We need to focus on this, on something positive as opposed to something negative.
However, I would also like to remind people how much this narrative of official crypto conference after parties with strippers hurts our policy efforts because it feeds into this misperception or what should be a misperception that many partisan naysayers have about our industry.
So, nothing good came of this.
So a moment of silence there, but really.
I can do that one all day, but I don't, I don't, I just agree with you.
I think courage is the right word, V, and I'm just embarrassed by the lack of courage, um, that, you know, people will just tweet all day about every single thing on their mind or any sort of potential regulatory news, but they can't stand up for our industry, and, you know, people that say it's not going to make a difference to stand up at this point, it will make a difference.
I think we're all explaining why right now.
Absolutely, absolutely.
So on that note, I'd like to turn this to the positive side of things.
Our crypto good news is just the fact that there are a, a whole bunch of companies out there, including shout out to Consensus, the MetaMass Consensus that somehow there was some signage at the club.
They came out with a very strong statement saying that this was unacceptable.
So shout out to MetaMass Consensus and the other.
Organizations, which, you know, spoke up about this.
But B, there's a lot of really fantastic companies that seek to add all forms of diversity and different perspectives, uh, in their ranks.
Um, B, there are still a ton of really incredible women in this space, despite the fact that we need to hang out with strippers to work in this industry.
Uh, despite the fact that I once went to a side event that turned out to be held at a, at a sex shop, that was also fun.
I mean, we could go on and on with stories here.

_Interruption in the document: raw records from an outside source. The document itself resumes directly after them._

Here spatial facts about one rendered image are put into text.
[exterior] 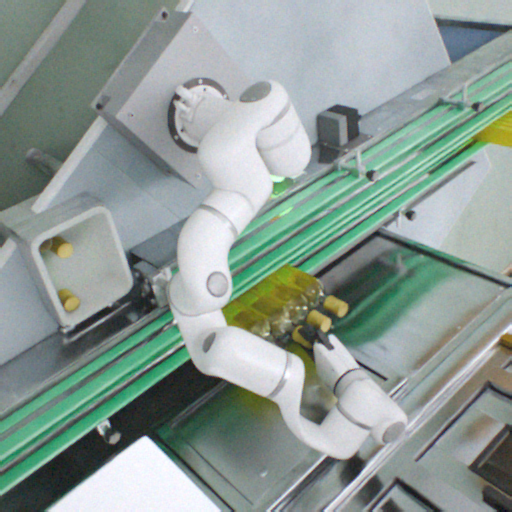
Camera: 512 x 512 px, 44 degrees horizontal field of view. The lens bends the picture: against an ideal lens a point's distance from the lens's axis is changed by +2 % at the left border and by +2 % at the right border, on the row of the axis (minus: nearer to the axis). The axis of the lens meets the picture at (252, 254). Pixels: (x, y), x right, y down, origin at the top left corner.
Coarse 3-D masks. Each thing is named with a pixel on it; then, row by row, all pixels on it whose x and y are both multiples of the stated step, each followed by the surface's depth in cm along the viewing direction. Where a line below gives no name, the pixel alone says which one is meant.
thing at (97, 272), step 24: (96, 216) 130; (72, 240) 131; (96, 240) 135; (48, 264) 129; (72, 264) 133; (96, 264) 137; (120, 264) 134; (48, 288) 123; (72, 288) 135; (96, 288) 137; (120, 288) 137; (72, 312) 132; (96, 312) 133
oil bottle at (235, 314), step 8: (232, 304) 142; (240, 304) 141; (224, 312) 140; (232, 312) 139; (240, 312) 139; (248, 312) 138; (232, 320) 137; (240, 320) 137; (248, 320) 136; (256, 320) 136; (264, 320) 136; (248, 328) 134; (256, 328) 134; (264, 328) 134
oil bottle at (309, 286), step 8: (288, 264) 151; (280, 272) 149; (288, 272) 148; (296, 272) 148; (304, 272) 148; (280, 280) 147; (288, 280) 146; (296, 280) 145; (304, 280) 145; (312, 280) 144; (296, 288) 144; (304, 288) 142; (312, 288) 142; (320, 288) 143; (312, 296) 142; (312, 304) 143
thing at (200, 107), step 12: (180, 96) 123; (192, 96) 123; (204, 96) 125; (216, 96) 130; (180, 108) 123; (192, 108) 124; (204, 108) 122; (216, 108) 120; (180, 120) 126; (192, 120) 124; (204, 120) 121; (216, 120) 118; (180, 132) 127; (192, 132) 126; (204, 132) 122; (192, 144) 130
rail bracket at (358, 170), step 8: (336, 160) 162; (344, 160) 162; (336, 168) 163; (344, 168) 161; (352, 168) 158; (360, 168) 157; (352, 176) 160; (360, 176) 158; (368, 176) 155; (376, 176) 156
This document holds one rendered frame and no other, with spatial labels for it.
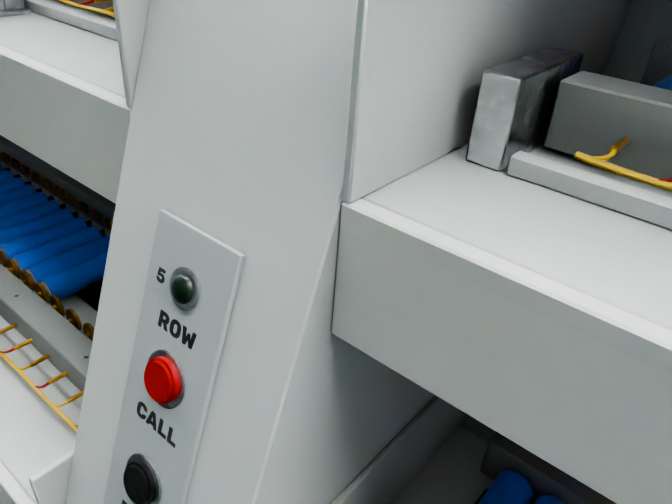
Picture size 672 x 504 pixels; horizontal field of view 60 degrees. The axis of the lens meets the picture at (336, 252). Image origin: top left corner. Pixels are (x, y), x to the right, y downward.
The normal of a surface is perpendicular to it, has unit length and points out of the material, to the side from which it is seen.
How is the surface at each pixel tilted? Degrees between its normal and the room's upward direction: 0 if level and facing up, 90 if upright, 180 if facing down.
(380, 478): 90
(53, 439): 19
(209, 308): 90
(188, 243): 90
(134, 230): 90
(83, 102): 109
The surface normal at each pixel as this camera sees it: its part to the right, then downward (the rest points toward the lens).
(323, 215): -0.59, 0.08
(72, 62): 0.07, -0.84
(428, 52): 0.77, 0.38
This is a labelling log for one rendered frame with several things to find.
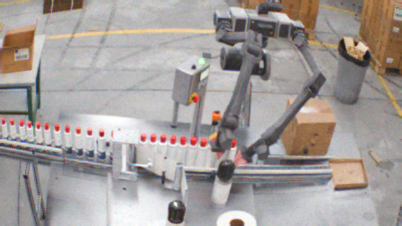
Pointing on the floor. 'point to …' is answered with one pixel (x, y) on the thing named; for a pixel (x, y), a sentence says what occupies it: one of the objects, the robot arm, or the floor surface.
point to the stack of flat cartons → (61, 5)
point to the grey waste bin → (348, 81)
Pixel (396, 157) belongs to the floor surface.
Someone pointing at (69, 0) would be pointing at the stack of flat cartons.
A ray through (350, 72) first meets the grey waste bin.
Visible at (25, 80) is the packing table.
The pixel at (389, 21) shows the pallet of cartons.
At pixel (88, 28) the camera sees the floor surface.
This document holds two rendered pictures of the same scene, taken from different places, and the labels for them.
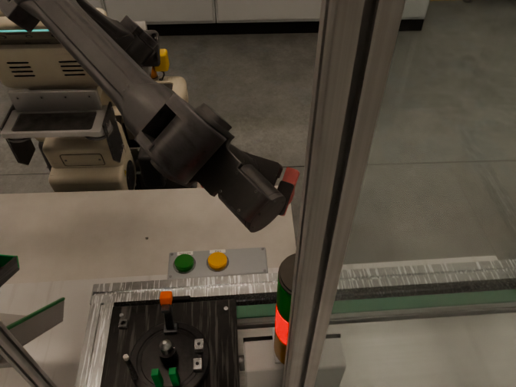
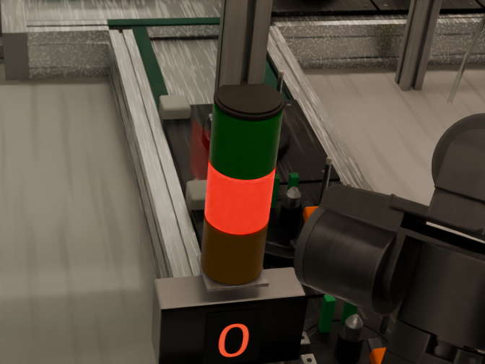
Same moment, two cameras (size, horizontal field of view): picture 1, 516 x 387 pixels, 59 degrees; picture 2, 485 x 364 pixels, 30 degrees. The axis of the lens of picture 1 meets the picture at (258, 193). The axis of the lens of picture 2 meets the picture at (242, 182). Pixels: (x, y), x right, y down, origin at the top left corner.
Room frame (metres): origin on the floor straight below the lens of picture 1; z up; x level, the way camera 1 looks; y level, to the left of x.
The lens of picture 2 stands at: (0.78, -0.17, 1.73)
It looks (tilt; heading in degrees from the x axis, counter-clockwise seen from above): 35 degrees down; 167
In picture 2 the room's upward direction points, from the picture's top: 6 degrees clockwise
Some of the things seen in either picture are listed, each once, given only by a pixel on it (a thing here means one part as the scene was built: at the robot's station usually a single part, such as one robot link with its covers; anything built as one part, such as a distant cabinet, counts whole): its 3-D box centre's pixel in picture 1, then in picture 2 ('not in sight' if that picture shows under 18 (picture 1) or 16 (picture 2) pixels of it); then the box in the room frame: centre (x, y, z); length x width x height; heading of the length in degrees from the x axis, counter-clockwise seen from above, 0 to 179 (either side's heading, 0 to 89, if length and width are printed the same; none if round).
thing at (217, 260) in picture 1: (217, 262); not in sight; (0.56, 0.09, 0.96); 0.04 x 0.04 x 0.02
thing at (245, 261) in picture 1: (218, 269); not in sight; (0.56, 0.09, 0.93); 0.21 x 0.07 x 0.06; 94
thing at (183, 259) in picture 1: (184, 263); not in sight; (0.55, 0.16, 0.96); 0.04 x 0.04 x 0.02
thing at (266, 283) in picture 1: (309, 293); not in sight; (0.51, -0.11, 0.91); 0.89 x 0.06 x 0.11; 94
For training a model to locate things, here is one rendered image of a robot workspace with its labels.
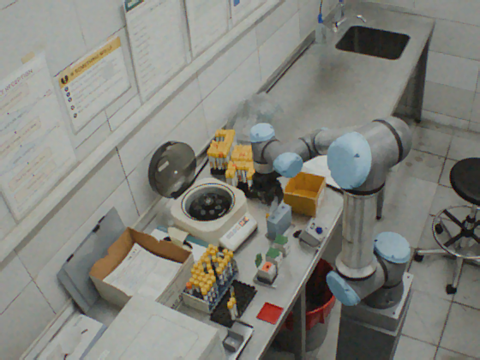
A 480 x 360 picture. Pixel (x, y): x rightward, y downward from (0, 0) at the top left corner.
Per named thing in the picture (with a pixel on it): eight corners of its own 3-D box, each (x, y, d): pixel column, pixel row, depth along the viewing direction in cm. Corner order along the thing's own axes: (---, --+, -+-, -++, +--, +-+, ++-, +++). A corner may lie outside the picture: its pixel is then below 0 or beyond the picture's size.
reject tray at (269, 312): (274, 325, 158) (274, 323, 158) (255, 317, 161) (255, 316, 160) (284, 309, 162) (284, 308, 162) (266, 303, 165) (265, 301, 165)
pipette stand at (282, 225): (280, 243, 183) (279, 225, 177) (264, 237, 187) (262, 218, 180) (295, 226, 189) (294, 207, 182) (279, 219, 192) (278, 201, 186)
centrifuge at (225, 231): (226, 262, 180) (221, 240, 172) (167, 230, 195) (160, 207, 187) (266, 221, 193) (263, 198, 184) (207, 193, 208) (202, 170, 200)
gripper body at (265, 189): (249, 200, 169) (246, 172, 161) (264, 184, 173) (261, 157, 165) (268, 207, 165) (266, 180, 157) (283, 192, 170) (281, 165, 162)
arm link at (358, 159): (386, 292, 140) (405, 131, 107) (348, 318, 134) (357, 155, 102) (360, 270, 148) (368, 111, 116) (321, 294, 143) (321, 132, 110)
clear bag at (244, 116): (257, 155, 222) (253, 121, 209) (219, 153, 226) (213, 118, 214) (270, 122, 240) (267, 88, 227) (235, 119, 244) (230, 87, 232)
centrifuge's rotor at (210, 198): (213, 235, 183) (210, 221, 178) (182, 219, 191) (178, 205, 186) (239, 209, 191) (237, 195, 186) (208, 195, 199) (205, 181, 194)
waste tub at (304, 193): (315, 219, 190) (315, 200, 184) (283, 211, 195) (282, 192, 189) (326, 195, 199) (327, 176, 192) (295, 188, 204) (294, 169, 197)
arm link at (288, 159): (314, 148, 145) (291, 131, 152) (282, 163, 141) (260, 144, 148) (313, 170, 150) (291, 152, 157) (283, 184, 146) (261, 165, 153)
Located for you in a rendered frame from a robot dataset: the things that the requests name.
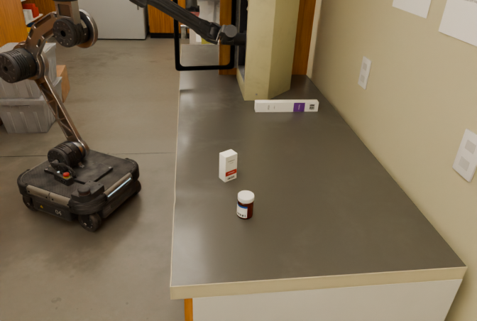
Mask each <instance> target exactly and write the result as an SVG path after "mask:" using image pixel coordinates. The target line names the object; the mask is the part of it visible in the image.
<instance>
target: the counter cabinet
mask: <svg viewBox="0 0 477 321"><path fill-rule="evenodd" d="M462 280H463V279H456V280H446V281H427V282H416V283H396V284H386V285H367V286H356V287H345V288H326V289H316V290H296V291H285V292H275V293H256V294H245V295H225V296H215V297H205V298H185V299H184V303H185V321H444V320H445V317H446V315H447V313H448V311H449V308H450V307H451V304H452V302H453V300H454V298H455V295H456V293H457V291H458V289H459V286H460V285H461V282H462Z"/></svg>
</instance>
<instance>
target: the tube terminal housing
mask: <svg viewBox="0 0 477 321"><path fill-rule="evenodd" d="M240 2H241V0H240ZM299 5H300V0H248V18H247V33H246V35H247V49H246V61H245V75H244V82H243V79H242V77H241V73H240V72H239V68H238V64H237V68H236V79H237V80H238V84H239V87H240V89H241V93H242V95H243V99H244V101H250V100H269V99H272V98H273V97H276V96H278V95H279V94H282V93H283V92H286V91H288V90H289V89H290V83H291V76H292V64H293V57H294V50H295V38H296V31H297V19H298V12H299Z"/></svg>
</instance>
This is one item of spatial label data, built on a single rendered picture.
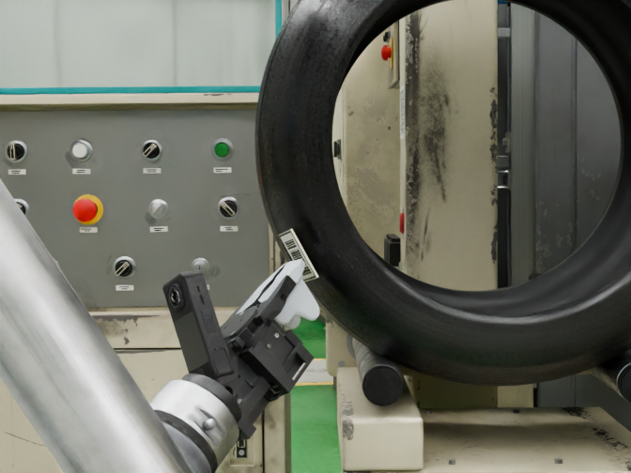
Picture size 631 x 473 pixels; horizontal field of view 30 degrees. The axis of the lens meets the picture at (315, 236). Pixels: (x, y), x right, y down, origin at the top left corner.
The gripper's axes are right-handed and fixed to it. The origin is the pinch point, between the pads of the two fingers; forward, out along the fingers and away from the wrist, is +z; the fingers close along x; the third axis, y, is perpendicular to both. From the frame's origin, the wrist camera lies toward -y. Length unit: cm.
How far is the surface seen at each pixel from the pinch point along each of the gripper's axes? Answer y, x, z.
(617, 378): 33.1, 15.4, 10.8
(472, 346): 19.6, 8.3, 4.3
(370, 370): 14.4, 0.6, -2.3
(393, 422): 20.2, 0.3, -4.5
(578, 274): 31.4, 0.9, 33.1
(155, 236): -3, -69, 36
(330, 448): 143, -293, 175
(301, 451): 135, -295, 165

But I want to say to the women who are still here, to the allies who are still here that find this unacceptable, and, you know, do what they can to increase the inclusivity in this space that is for everyone.
Shout out to you.
You are our good news for the week.
Um, so I would say spread the word, do a good deed, you know, hug a woman this week.
Actually, don't hug a woman.
She would like a hug if she consents to it, then it's OK.
Yeah, ask her if she consents to a hug, maybe just a high five or a wave or a smile or a retweet.
Uh, so spread the good word.
And that's it for this week of Sex in the City.